When the fit of the PLS-DA model is complete, you can use a 3D plot to visualize the results. To generate a 3D plot of the PLS-DA scores, start a new 3D scatter plot from the Plot/List menu, and select the Variables and Scores data type, then select t[1] for the X-Axis, t[2] for the Y-Axis, and t[3] for the Series. Figure 4 shows the resulting PLS-DA scores plot. Each data point represents a particular sample, and is automatically color-coded according to its class. This plot shows a very good separation between the various regions of the brain.


Having determined that there is a clear pattern in the data, it is natural to ask which metabolites are responsible for separating the various elements of the brain. In other words, what is the biological significance of the data? The loadings plot can provide an answer to this question, by describing the weighting coefficients for each metabolite.


Interpreting both the scores and loadings plots will be simpler with a 2D projection of the data. To generate a 2D plot of the PLS-DA scores, start a new scatter plot from the Plot/List menu, select the Variables and Scores data type, and select t[1] for the X-Axis and t[2] for the Series.(Figure 5).

Examining the loadings plot for PC 1 and PC 2 (Figure 6) will reveal which metabolites are important in separating the two samples.
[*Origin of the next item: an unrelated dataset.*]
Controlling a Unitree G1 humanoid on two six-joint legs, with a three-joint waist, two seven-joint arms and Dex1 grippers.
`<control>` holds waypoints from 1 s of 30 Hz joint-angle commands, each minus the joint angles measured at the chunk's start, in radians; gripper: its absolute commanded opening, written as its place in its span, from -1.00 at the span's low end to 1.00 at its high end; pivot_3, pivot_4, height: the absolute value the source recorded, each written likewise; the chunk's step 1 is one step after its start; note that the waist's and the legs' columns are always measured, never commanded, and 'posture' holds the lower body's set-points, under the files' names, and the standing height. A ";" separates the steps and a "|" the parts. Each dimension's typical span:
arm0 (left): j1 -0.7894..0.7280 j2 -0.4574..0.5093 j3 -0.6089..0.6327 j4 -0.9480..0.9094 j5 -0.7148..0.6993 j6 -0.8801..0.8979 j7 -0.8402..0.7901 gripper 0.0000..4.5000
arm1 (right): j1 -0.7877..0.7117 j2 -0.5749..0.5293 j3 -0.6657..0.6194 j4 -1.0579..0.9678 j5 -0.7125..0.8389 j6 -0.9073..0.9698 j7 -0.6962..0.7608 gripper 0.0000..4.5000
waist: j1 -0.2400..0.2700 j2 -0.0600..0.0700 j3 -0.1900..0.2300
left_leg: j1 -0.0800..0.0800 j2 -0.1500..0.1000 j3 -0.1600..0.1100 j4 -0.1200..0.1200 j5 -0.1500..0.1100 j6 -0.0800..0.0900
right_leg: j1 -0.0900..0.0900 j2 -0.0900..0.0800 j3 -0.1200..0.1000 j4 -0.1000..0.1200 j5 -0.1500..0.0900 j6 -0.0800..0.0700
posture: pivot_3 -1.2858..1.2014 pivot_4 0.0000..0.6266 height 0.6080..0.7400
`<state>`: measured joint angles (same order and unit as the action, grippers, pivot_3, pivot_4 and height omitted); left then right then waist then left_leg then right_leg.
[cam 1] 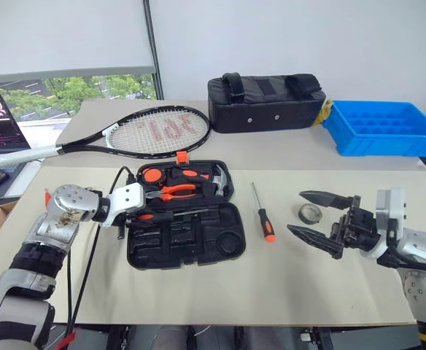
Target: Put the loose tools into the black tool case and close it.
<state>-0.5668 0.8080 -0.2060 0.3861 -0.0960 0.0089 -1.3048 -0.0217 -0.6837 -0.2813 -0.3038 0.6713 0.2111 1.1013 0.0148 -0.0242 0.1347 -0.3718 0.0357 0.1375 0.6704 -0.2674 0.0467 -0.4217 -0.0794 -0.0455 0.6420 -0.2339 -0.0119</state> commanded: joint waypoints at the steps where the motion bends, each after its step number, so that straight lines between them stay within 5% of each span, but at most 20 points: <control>1: -0.021 -0.011 0.081 -0.018 -0.036 -0.026 0.047 0.45 | -0.003 -0.019 -0.010 -0.036 0.023 0.017 0.004 1.00 | -0.001 0.000 0.000 | 0.000 0.000 0.000 0.000 0.000 0.000 | 0.000 0.000 0.000 0.000 0.000 0.000 | 0.03 -0.52 0.57; 4: -0.017 -0.014 0.163 -0.125 -0.143 0.031 0.041 0.91 | -0.002 -0.022 -0.011 -0.041 0.025 0.025 0.006 1.00 | -0.002 0.000 0.000 | -0.002 0.001 -0.001 0.002 0.000 0.000 | -0.001 0.000 0.000 0.000 0.000 0.000 | 0.03 -0.52 0.57; 10: 0.012 -0.059 0.271 -0.312 -0.296 0.257 0.142 0.91 | -0.008 -0.018 -0.007 -0.048 0.025 0.038 -0.008 1.00 | -0.006 0.000 0.000 | -0.007 0.003 -0.002 0.007 -0.001 0.001 | -0.002 0.001 0.000 0.000 0.000 0.000 | 0.03 -0.52 0.57; 22: 0.172 -0.169 0.162 -0.289 -0.085 0.167 0.361 -0.95 | -0.019 -0.025 -0.001 -0.066 0.029 0.057 -0.031 1.00 | -0.003 0.000 0.000 | -0.005 0.003 -0.002 0.006 -0.001 0.001 | -0.001 0.002 0.001 0.000 0.000 0.001 | 0.03 -0.52 0.57; 30: 0.156 -0.179 0.126 -0.239 -0.014 0.125 0.395 -0.99 | -0.012 -0.027 -0.009 -0.077 0.030 0.060 -0.041 1.00 | -0.003 0.000 0.000 | -0.006 0.003 -0.002 0.006 -0.001 0.002 | -0.001 0.001 0.002 0.000 0.000 0.001 | 0.03 -0.52 0.57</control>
<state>-0.3945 0.6243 -0.0640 0.1358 -0.1362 0.1652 -0.9195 -0.0281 -0.6968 -0.2662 -0.3471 0.6834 0.2692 1.0640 0.0120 -0.0240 0.1346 -0.3770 0.0384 0.1352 0.6766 -0.2688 0.0483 -0.4226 -0.0785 -0.0432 0.6421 -0.2343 -0.0113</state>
To generate a 2D plot of the PLS-DA loadings, start a new scatter plot from the Plot/List menu, select the Observations and Loadings data type, and select p[1] for the X-Axis and p[2] for the Series. There is a direct geometric link between the scores plot and the loadings plot. The metabolites responsible for "pulling" samples to, for example, the lower-left quadrant of the scores plot can be found in the lower-left quadrant of the loadings plot. For example, you can see that alanine, fumarate, choline, inosine, lactate and myo-inositol are significant in characterizing samples from the hippocampus (red circles), and that aspartate, hypoxanthine, acetate, O-phosphocholine, glycine and 4-aminobutyrate are significant in characterizing samples from the frontal cortex (black squares).